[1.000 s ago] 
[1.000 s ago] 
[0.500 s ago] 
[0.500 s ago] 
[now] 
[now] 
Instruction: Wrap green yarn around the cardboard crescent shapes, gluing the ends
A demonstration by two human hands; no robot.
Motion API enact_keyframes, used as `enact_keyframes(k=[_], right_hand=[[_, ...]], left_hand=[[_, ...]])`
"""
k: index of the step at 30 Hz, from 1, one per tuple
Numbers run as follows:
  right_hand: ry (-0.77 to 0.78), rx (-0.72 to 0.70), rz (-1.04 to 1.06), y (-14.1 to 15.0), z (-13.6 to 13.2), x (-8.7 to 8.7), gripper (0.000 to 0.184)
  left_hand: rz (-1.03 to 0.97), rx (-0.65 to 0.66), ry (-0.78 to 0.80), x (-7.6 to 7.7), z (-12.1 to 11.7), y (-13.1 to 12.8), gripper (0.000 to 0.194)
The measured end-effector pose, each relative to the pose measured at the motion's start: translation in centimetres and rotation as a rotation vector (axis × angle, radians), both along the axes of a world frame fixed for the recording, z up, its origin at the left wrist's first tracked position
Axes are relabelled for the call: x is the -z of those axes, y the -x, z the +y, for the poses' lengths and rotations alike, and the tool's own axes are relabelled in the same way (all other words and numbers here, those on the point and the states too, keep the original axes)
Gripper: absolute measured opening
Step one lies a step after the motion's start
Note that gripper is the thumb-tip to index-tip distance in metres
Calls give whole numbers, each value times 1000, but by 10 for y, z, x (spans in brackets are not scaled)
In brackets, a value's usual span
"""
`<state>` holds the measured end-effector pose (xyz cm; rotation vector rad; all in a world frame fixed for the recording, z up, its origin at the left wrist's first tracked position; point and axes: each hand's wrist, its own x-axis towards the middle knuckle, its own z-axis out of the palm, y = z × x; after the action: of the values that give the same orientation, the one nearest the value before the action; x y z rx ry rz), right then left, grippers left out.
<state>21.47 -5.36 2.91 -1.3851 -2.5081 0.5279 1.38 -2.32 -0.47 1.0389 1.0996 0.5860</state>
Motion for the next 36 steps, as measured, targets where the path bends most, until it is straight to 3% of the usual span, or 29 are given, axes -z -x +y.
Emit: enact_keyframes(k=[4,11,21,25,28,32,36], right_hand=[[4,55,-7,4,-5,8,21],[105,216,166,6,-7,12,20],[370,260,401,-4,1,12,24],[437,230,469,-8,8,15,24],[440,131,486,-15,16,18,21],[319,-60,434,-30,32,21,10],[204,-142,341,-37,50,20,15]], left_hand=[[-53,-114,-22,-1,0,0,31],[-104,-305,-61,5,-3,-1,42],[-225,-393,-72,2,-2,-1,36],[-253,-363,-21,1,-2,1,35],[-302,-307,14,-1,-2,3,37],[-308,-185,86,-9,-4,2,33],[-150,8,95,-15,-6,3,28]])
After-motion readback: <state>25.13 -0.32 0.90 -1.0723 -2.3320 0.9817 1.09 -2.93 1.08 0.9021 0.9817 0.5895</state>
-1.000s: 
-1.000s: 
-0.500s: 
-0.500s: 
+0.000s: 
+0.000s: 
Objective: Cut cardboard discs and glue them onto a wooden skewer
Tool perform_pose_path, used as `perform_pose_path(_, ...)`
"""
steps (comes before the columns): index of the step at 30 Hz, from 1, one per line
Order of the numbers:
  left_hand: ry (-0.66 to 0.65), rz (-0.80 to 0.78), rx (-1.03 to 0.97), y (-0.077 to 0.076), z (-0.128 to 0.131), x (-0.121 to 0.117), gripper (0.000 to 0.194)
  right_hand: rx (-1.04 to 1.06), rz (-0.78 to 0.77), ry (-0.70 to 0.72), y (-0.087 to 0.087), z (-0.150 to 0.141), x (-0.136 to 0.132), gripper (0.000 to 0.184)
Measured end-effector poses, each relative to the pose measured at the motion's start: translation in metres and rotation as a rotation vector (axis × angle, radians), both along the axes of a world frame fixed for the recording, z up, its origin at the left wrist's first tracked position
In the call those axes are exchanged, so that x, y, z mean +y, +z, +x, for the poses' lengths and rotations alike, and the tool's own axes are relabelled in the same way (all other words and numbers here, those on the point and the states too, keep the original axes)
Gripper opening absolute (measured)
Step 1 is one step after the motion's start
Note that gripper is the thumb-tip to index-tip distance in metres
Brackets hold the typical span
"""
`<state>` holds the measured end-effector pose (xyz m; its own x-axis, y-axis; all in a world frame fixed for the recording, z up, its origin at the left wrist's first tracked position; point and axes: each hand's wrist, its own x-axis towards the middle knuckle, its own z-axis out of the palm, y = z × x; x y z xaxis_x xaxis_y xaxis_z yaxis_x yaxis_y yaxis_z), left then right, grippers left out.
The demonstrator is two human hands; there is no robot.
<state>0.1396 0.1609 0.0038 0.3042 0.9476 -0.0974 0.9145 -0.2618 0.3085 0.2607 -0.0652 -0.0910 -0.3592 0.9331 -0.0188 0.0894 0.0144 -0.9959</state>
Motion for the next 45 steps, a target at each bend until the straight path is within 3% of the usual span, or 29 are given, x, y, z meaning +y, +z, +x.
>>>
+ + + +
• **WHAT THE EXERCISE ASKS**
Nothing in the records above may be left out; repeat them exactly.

• **ANSWER**
[1.000 s ago] 
[1.000 s ago] 
[0.500 s ago] 
[0.500 s ago] 
[now] 
[now] 
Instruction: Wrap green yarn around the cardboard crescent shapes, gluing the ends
A demonstration by two human hands; no robot.
Motion API enact_keyframes, used as `enact_keyframes(k=[_], right_hand=[[_, ...]], left_hand=[[_, ...]])`
"""
k: index of the step at 30 Hz, from 1, one per tuple
Numbers run as follows:
  right_hand: ry (-0.77 to 0.78), rx (-0.72 to 0.70), rz (-1.04 to 1.06), y (-14.1 to 15.0), z (-13.6 to 13.2), x (-8.7 to 8.7), gripper (0.000 to 0.184)
  left_hand: rz (-1.03 to 0.97), rx (-0.65 to 0.66), ry (-0.78 to 0.80), x (-7.6 to 7.7), z (-12.1 to 11.7), y (-13.1 to 12.8), gripper (0.000 to 0.194)
The measured end-effector pose, each relative to the pose measured at the motion's start: translation in centimetres and rotation as a rotation vector (axis × angle, radians), both along the axes of a world frame fixed for the recording, z up, its origin at the left wrist's first tracked position
Axes are relabelled for the call: x is the -z of those axes, y the -x, z the +y, for the poses' lengths and rotations alike, and the tool's own axes are relabelled in the same way (all other words and numbers here, those on the point and the states too, keep the original axes)
Gripper: absolute measured opening
Step one lies a step after the motion's start
Note that gripper is the thumb-tip to index-tip distance in metres
Calls give whole numbers, each value times 1000, but by 10 for y, z, x (spans in brackets are not scaled)
In brackets, a value's usual span
"""
`<state>` holds the measured end-effector pose (xyz cm; rotation vector rad; all in a world frame fixed for the recording, z up, its origin at the left wrist's first tracked position; point and axes: each hand's wrist, its own x-axis towards the middle knuckle, its own z-axis out of the palm, y = z × x; after the action: of the values that give the same orientation, the one nearest the value before the action; x y z rx ry rz), right then left, grippers left out.
<state>21.47 -5.36 2.91 -1.3851 -2.5081 0.5279 1.38 -2.32 -0.47 1.0389 1.0996 0.5860</state>
Motion for the next 36 steps, as measured, targets where the path bends most, until it is straight to 3% of the usual span, or 29 are given, axes -z -x +y.
Emit: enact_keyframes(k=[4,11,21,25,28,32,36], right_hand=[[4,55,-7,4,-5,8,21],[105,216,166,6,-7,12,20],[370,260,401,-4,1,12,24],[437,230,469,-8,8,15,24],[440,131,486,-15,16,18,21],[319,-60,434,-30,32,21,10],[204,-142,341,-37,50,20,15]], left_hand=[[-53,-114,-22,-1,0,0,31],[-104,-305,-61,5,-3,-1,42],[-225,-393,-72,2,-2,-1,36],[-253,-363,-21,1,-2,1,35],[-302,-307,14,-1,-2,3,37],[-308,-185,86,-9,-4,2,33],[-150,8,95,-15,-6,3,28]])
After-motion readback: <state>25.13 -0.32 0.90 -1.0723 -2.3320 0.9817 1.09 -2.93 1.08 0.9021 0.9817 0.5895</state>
-1.000s: 
-1.000s: 
-0.500s: 
-0.500s: 
+0.000s: 
+0.000s: 
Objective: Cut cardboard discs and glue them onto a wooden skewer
Tool perform_pose_path, used as `perform_pose_path(_, ...)`
"""
steps (comes before the columns): index of the step at 30 Hz, from 1, one per line
Order of the numbers:
  left_hand: ry (-0.66 to 0.65), rz (-0.80 to 0.78), rx (-1.03 to 0.97), y (-0.077 to 0.076), z (-0.128 to 0.131), x (-0.121 to 0.117), gripper (0.000 to 0.194)
  right_hand: rx (-1.04 to 1.06), rz (-0.78 to 0.77), ry (-0.70 to 0.72), y (-0.087 to 0.087), z (-0.150 to 0.141), x (-0.136 to 0.132), gripper (0.000 to 0.184)
Measured end-effector poses, each relative to the pose measured at the motion's start: translation in metres and rotation as a rotation vector (axis × angle, radians), both along the axes of a world frame fixed for the recording, z up, its origin at the left wrist's first tracked position
In the call those axes are exchanged, so that x, y, z mean +y, +z, +x, for the poses' lengths and rotations alike, and the tool's own axes are relabelled in the same way (all other words and numbers here, those on the point and the states too, keep the original axes)
Gripper opening absolute (measured)
Step 1 is one step after the motion's start
Note that gripper is the thumb-tip to index-tip distance in metres
Brackets hold the typical span
"""
`<state>` holds the measured end-effector pose (xyz m; its own x-axis, y-axis; all in a world frame fixed for the recording, z up, its origin at the left wrist's first tracked position; point and axes: each hand's wrist, its own x-axis towards the middle knuckle, its own z-axis out of the palm, y = z × x; x y z xaxis_x xaxis_y xaxis_z yaxis_x yaxis_y yaxis_z), left then right, grippers left out.
The demonstrator is two human hands; there is no robot.
<state>0.1396 0.1609 0.0038 0.3042 0.9476 -0.0974 0.9145 -0.2618 0.3085 0.2607 -0.0652 -0.0910 -0.3592 0.9331 -0.0188 0.0894 0.0144 -0.9959</state>
Motion for the next 45 steps, a target at each bend until the straight path is within 3% of the usual span, or 29 are given, x, y, z meaning +y, +z, +x.
>>>

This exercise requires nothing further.